• [Work task] What lines in the entries below contain the word "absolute"? Copy all of them.

=====

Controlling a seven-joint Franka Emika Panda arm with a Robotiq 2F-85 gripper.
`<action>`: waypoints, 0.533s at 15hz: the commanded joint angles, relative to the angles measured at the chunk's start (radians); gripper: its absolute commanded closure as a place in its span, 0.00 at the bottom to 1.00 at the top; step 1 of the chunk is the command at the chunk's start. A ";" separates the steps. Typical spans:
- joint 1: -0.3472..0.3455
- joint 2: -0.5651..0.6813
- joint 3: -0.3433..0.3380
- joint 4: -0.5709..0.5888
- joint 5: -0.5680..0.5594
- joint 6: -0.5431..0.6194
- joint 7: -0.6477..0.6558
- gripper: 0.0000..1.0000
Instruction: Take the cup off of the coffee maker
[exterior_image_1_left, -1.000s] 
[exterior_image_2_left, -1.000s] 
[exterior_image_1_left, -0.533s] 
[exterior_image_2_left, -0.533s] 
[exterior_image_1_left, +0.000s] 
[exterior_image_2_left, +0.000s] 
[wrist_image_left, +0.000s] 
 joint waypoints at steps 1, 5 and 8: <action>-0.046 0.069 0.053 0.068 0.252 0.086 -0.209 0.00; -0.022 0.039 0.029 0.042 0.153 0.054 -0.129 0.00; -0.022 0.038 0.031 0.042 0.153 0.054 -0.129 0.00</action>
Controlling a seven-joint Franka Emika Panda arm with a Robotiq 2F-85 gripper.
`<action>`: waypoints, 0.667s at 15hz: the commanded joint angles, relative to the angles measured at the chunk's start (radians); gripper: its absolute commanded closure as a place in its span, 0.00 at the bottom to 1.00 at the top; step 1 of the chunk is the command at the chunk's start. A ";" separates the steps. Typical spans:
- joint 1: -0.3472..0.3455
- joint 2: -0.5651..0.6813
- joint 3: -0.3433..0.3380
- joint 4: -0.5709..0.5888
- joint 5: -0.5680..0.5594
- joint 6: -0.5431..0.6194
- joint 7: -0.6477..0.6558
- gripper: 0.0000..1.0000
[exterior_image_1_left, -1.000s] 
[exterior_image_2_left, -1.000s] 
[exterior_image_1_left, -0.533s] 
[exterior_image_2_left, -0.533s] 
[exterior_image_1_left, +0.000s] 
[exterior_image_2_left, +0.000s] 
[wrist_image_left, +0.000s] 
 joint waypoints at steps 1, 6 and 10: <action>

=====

• [Task response]
`<action>`: waypoints, 0.533s at 15hz: the commanded joint angles, relative to the angles measured at the chunk's start (radians); gripper: its absolute commanded closure as a place in its span, 0.00 at the bottom to 1.00 at the top; step 1 of the chunk is the command at the chunk's start. A ";" separates the steps. Typical spans:
`<action>`: waypoints, 0.667s at 15hz: the commanded joint angles, relative to the angles measured at the chunk's start (radians); gripper: its absolute commanded closure as a place in its span, 0.00 at the bottom to 1.00 at the top; step 1 of the chunk is the command at the chunk's start. A ";" separates the steps. Typical spans:

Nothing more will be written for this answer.